# TASK DETAILS:
Lines holding the string "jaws" in the listing below are to be copied.

# DATA:
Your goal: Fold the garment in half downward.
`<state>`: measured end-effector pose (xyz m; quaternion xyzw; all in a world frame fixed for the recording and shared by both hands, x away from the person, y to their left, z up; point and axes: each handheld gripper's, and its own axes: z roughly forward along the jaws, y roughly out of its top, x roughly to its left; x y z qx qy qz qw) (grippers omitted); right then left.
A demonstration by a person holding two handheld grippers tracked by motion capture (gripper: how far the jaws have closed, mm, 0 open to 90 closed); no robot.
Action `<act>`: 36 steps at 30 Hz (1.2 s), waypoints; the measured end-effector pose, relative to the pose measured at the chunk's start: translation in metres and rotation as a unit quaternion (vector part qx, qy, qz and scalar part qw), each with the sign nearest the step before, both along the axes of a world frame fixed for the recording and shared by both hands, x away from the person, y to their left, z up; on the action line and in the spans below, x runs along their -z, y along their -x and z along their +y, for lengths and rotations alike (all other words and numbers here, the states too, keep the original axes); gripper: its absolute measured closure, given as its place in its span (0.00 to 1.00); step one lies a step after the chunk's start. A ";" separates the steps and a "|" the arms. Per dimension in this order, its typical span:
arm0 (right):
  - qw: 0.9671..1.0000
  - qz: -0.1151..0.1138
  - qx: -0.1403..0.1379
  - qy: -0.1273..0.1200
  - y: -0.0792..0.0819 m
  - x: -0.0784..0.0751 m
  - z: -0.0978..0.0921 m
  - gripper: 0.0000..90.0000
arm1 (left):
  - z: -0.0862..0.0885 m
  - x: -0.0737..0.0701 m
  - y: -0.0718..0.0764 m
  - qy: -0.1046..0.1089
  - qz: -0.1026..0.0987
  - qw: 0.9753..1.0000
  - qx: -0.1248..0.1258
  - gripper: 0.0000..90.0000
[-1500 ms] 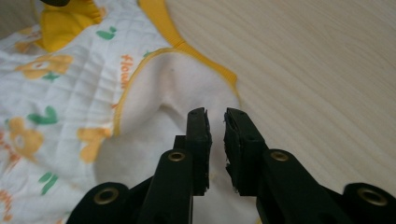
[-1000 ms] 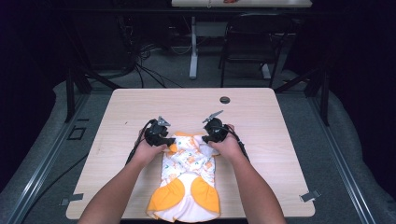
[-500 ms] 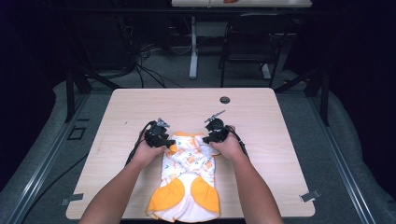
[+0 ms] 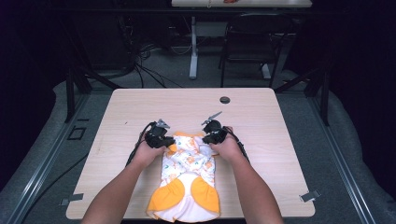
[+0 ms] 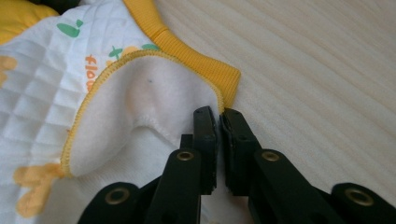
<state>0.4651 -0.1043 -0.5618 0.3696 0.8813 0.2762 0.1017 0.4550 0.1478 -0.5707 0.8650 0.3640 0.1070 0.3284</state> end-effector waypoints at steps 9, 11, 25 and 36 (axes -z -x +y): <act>0.999 -0.022 -0.018 0.022 0.005 -0.007 0.003 0.96 | -0.002 -0.004 0.000 -0.007 0.007 1.000 -0.008 0.92; 0.999 -0.023 -0.020 0.022 0.006 -0.008 0.003 0.96 | -0.002 -0.007 0.001 -0.006 0.005 1.000 -0.008 0.92; 0.998 -0.038 -0.037 0.028 0.011 -0.025 -0.002 0.96 | -0.002 -0.024 0.002 -0.015 -0.009 1.000 0.007 0.93; 0.996 -0.054 -0.054 0.040 0.015 -0.039 0.004 0.96 | 0.001 -0.032 0.004 -0.015 -0.018 1.000 0.006 0.93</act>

# SOLUTION:
`<state>`: measured end-effector pose (xyz m; quaternion xyzw; all in a world frame fixed for the recording and shared by both hands, x away from the person, y to their left, z up; point and axes: each handheld gripper's, and its own axes: z roughly forward along the jaws, y roughly out of its top, x roughly to its left; x y z qx qy qz qw) (grippers omitted); right then left.
A demonstration by a person holding two handheld grippers tracked by motion capture (gripper: how far the jaws have closed, mm, 0 open to 90 closed); no robot.

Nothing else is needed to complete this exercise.